Here’s a voice-over recording session that you don’t see everyday, (if ever):
Voice-over talent call sheet:
1 opera singer
1 human beatbox
1 monk-ish chant singer
Greg saw the above line-up for a recent radio session with Minneapolis advertising agency, OLSON , and, as the saying goes, he was “hooked at hello”. This was either the makings of an old Monty Python sketch or a bad punch line from Studio 60.
John Mason – P.A. man extraordinaire for the NBA’s Detroit Pistons
Thankfully, it was neither of them. Here’s the deal…..
Scott Dahl, Associate Creative Director, showed up to pilot the conceptual ship that he and Creative Director Tom Fugleberg had concocted for their client, the NBA’s Detroit Pistons. The common thread running through these unique radio spots is Pistons P.A. man John Mason’s signature call of “DEEE-TROIT BASKETBALL.” According to Craig Turnbull, VP of brand management for Palace Sports & Entertainment, who was here at Babble-On Recording for the session, “If you’ve been to a Pistons game, watched one on TV, or even heard one on the radio, you’ve heard our P.A. guy, John Mason, start the sing-song, interactive cheer when an opponent turns the ball over. It used to be that he (Mason) had to say the entire cheer. But now all he has to say is, ‘DEEE’ and the fans finish it.”

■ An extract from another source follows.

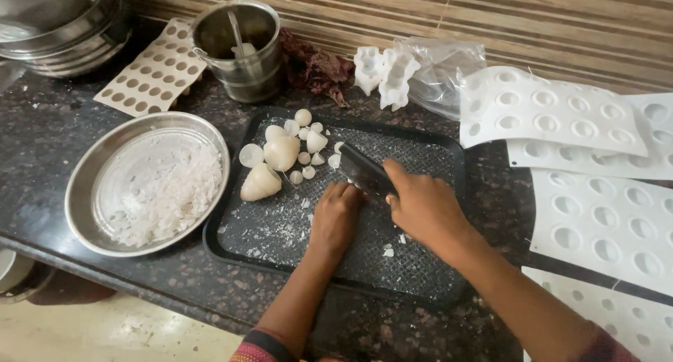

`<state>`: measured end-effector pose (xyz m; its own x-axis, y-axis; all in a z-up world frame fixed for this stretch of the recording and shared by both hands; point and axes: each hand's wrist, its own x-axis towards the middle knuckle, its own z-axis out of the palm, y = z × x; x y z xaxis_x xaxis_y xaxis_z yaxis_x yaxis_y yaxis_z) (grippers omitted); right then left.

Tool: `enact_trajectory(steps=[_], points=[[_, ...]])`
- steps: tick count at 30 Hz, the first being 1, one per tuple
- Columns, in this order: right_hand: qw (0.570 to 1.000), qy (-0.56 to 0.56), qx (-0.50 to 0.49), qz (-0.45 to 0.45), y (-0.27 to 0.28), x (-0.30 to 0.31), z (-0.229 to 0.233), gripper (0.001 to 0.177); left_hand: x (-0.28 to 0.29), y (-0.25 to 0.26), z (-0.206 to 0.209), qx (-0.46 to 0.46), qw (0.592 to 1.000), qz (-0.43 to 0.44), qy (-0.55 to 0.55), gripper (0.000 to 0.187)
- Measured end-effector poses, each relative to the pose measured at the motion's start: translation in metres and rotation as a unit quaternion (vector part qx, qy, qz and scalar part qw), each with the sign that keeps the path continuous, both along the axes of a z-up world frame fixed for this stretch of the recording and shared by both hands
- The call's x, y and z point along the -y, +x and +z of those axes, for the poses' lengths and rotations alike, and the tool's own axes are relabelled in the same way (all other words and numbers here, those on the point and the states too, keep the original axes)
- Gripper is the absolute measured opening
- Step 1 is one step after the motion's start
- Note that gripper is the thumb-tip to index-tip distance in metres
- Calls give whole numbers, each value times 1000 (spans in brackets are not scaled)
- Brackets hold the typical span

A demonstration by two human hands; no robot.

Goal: The person lights a portable gas burner with a match and places a pot of white wax on it to melt. They then move to a counter and trim white candle pieces with a knife on a tray, cutting off excess material beside candle molds.

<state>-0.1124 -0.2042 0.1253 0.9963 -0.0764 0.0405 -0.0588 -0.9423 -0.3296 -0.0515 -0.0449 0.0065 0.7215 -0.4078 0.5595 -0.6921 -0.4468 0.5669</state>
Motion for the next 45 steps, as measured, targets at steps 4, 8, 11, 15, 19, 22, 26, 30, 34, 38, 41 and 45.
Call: enact_trajectory(steps=[4, 8, 11, 15, 19, 22, 26, 30, 34, 38, 41, 45], points=[[1000, 21, -5, 9, 6, 4, 1, 53, -2, 0, 1, 3, 1000, 2, 0, 9], [999, 12, -50, 1, 9, -4, 8, 55, 0, 2, -3, 2, 1000, -1, -7, 8], [999, 12, -34, 9, 13, -2, 3, 55, 1, -1, -2, -3, 1000, 11, -10, 9], [999, 5, -22, 23, 17, -2, 5, 52, 0, 1, -5, -1, 1000, 28, 5, 10], [998, -34, -17, 50, 25, -8, 2, 41, 1, -5, 0, 7, 1000, 5, -16, 16], [996, -36, -44, 69, 37, -10, 6, 44, -1, -4, -8, 6, 1000, 0, -15, 19], [995, 1, -25, 96, 55, 17, -7, 60, -1, -3, -7, 1, 1000, 3, -14, 16], [987, 110, -107, 46, 70, 44, 1, 74, -1, -4, 6, -59, 996, 28, -59, 7], [975, 194, -106, -16, 59, 67, 16, 75, -5, 5, 3, -88, 991, 15, -102, 6], [976, 118, -134, -125, 41, 66, 58, 85, -6, 4, 6, -173, 979, 26, -110, 10], [979, 140, -108, -104, 34, 73, 45, 85, -8, 3, 14, -170, 976, 29, -133, 15], [980, 108, -125, -112, 23, 63, 41, 88, -7, 4, 5, -128, 983, 31, -124, 24]])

Says Dahl, “It’s not often you’re handed such a wonderful mnemonic to work with. So we (OLSON) decided it would make great radio and TV to highlight many different interpretations of a call that’s gone mainstream in Michigan.”
Clearly, making great radio is as grueling n’ bloody as making sausage – (we had Scott fill all the casings)

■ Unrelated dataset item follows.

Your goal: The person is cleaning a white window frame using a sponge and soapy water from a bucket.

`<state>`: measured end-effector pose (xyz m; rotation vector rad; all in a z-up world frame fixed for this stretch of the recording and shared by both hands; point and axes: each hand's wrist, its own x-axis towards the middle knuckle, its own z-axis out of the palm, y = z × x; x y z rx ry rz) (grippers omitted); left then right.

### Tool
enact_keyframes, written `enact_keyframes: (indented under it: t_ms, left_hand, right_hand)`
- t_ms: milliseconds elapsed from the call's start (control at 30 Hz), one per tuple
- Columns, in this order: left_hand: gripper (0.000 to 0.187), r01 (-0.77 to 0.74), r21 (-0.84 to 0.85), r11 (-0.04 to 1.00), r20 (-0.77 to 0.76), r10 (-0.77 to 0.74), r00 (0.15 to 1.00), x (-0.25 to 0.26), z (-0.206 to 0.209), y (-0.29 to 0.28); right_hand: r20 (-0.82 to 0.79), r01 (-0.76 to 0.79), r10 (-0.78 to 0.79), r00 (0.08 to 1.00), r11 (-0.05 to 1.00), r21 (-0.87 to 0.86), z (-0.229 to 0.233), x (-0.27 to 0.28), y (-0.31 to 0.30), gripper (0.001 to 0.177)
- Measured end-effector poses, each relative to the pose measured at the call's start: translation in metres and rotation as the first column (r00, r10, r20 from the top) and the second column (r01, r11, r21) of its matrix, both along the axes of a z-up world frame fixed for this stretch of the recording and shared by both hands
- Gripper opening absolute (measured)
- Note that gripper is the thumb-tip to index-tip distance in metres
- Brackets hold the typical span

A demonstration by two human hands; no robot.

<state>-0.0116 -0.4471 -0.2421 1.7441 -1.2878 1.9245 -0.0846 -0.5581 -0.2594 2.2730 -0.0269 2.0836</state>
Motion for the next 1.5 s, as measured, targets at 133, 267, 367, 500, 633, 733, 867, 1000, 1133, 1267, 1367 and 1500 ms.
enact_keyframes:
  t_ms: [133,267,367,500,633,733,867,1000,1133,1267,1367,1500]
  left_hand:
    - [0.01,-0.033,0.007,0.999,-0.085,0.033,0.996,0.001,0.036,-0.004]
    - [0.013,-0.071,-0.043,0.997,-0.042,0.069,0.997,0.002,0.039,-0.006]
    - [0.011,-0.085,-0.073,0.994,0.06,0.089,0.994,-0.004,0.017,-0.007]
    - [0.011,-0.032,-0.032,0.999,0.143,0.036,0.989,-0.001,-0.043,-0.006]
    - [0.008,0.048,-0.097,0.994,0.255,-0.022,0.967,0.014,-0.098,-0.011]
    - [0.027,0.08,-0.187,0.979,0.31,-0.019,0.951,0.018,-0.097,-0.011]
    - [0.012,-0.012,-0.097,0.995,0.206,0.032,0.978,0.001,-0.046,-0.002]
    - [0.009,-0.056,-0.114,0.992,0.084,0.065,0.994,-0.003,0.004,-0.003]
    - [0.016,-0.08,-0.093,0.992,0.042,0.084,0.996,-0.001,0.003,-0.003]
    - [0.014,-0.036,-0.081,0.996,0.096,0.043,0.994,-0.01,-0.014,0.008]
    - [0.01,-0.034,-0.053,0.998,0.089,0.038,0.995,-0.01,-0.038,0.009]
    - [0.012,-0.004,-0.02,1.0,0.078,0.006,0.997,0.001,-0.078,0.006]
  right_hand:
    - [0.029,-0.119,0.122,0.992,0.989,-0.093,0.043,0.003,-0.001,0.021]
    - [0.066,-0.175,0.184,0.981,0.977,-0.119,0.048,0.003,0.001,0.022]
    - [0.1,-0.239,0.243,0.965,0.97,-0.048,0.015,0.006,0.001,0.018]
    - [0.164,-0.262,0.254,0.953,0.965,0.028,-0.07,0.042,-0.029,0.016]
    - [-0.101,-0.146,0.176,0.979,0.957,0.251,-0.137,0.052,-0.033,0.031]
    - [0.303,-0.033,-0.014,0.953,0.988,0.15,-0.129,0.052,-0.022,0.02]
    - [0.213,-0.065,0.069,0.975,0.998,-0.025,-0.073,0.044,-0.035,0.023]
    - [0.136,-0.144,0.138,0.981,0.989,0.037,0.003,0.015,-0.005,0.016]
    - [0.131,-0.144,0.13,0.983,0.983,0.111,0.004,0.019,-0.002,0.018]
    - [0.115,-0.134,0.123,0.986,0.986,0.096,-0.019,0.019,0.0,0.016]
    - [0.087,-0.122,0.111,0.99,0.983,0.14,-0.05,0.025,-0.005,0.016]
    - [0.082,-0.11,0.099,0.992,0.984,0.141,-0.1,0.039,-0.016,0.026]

It’s a great concept that applies itself well to lots of scenarios (including the Pistons TV spots that are also part of the campaign), and Scott Dahl, at least, looks forward to the snowballing that he feels will likely occur as fans in Detroit get in on it. “Once in a while, you’re blessed with a concept that truly connects with the audience. This is one of those concepts. So my hope is that the campaign lives on and on. When you think about it, there are endless interpretations of the call. And I’m sure it’s only a matter of time before fans take it upon themselves to share their own particular version of it. Initially, we presented a fully integrated campaign that included a feature online that allowed fans to customize and submit their own rendition of the call. Although that hasn’t been fully realized yet, I think this year’s direction has the potential to go viral. In fact, I bet my coveted Swingline stapler that we’ll see a fan’s version of the call on YouTube soon.”
Of working on radio commercials in general, Dahl says “I love waking up on radio day. It means a good lunch, great company and best of all, instant gratification. With radio, you can hear your idea come to life in just a few short hours. TV, print, web, etc.—it often takes weeks to feel that rush. As for the success of the spots,… the campaign just launched, so we’ll just have to wait and see what the fans think. But what we’ve heard so far, at least anecdotally, is fantastic.”